■ **WORK INSTRUCTIONS**: Lines in the entries below where the word "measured" shows up should each be copied.

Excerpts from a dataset

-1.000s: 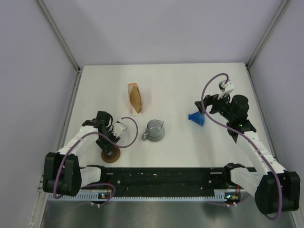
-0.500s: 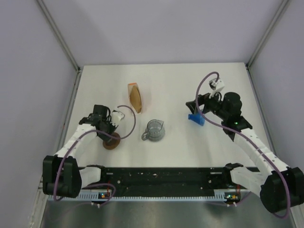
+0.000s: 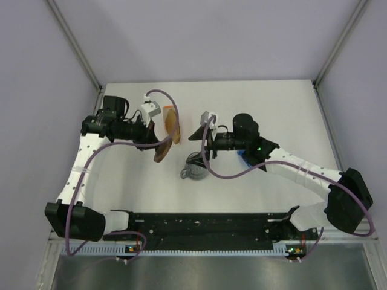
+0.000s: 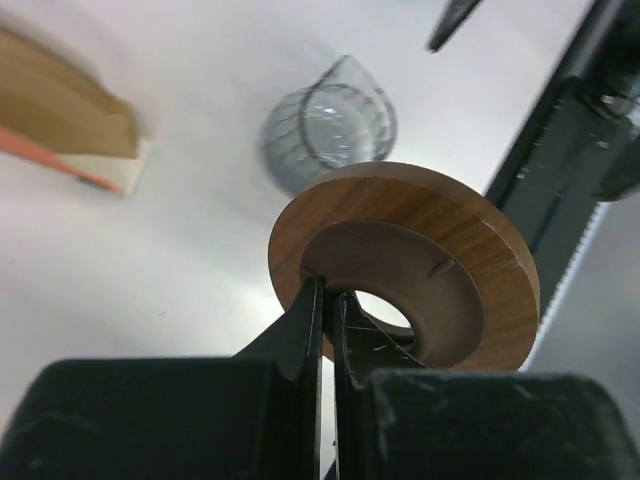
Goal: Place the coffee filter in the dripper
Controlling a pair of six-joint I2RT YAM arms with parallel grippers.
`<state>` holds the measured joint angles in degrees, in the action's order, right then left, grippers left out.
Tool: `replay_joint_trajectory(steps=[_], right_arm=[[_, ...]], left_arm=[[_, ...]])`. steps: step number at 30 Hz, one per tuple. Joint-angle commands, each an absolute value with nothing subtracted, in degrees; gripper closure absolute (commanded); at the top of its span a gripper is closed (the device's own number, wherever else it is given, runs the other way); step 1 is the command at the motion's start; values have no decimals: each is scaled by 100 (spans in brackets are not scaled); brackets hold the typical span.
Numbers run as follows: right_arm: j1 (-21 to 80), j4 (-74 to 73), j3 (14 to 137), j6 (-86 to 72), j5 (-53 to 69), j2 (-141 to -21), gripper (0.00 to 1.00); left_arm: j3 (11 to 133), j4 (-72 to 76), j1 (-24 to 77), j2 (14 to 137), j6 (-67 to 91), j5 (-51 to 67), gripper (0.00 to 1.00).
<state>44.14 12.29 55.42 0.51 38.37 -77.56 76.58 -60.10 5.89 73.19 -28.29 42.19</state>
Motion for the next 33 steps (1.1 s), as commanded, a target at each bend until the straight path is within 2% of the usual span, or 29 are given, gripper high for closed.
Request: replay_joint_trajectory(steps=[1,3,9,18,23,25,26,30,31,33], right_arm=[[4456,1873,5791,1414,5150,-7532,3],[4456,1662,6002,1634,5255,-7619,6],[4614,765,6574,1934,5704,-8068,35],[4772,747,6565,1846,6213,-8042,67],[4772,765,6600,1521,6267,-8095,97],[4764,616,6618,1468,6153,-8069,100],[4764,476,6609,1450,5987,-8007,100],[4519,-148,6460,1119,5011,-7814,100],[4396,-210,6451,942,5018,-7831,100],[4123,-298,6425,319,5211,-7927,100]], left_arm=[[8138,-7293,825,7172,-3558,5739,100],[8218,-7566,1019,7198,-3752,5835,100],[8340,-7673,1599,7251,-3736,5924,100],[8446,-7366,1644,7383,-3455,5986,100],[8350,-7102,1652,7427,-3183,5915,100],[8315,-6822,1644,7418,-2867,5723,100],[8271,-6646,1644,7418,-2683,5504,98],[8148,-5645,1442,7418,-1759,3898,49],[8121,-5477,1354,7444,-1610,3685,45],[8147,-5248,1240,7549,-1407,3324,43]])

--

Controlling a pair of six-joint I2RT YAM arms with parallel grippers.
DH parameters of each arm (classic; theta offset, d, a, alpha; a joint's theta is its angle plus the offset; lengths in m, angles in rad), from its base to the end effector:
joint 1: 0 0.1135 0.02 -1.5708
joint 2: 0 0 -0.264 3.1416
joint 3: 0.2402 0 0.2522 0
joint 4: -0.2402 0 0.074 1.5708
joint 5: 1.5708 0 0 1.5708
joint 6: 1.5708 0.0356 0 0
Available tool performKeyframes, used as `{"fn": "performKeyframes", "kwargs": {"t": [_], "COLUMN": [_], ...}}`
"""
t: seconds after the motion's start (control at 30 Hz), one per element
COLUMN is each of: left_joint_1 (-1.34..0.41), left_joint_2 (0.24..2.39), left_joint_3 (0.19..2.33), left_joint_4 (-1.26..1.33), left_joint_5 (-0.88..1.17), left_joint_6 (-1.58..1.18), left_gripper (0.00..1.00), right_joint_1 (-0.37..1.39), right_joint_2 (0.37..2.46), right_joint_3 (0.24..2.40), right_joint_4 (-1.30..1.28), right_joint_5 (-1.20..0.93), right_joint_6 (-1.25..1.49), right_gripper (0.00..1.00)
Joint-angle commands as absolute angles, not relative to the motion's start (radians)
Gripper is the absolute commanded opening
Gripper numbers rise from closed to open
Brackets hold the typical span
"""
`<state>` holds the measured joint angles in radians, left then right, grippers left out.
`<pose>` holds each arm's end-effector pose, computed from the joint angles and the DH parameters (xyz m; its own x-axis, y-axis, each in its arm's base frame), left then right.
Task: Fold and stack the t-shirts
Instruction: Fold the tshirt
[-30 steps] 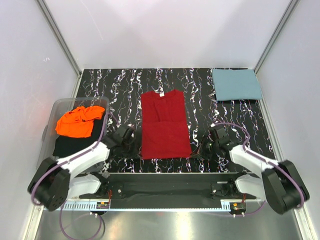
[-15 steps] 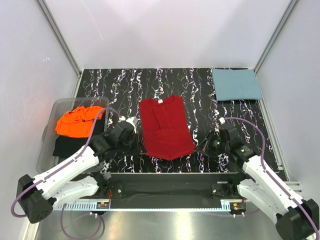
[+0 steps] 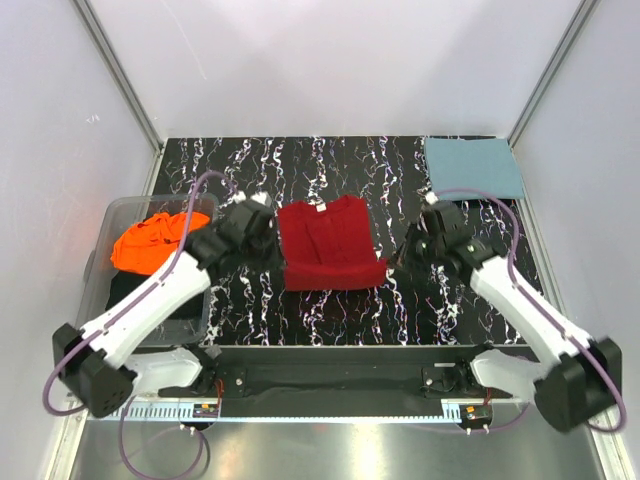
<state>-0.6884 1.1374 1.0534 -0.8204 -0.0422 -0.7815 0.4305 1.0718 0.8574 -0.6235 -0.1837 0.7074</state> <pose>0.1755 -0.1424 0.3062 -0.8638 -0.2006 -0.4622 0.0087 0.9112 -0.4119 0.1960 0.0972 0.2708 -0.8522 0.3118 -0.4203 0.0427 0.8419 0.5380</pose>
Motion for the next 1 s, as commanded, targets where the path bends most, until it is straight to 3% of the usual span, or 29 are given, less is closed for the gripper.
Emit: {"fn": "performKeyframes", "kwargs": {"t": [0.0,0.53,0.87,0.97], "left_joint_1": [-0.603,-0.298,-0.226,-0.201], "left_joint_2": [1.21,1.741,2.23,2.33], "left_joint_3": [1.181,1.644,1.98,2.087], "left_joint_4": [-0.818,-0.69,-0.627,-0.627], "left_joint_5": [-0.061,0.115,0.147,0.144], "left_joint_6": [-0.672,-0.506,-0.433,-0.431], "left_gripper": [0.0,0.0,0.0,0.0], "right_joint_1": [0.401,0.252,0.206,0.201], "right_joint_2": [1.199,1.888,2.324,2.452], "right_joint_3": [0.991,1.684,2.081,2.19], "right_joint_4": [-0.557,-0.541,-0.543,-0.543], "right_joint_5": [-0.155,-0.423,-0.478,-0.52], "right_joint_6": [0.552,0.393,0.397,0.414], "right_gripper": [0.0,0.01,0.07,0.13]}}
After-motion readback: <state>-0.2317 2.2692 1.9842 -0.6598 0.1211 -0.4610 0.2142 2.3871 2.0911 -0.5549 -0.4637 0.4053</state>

■ **TASK RESPONSE**:
`<state>` holds the measured joint angles in degrees, in the action's order, right then left, grippers left out.
`<state>` holds the measured joint angles in radians, left then right, grippers left out.

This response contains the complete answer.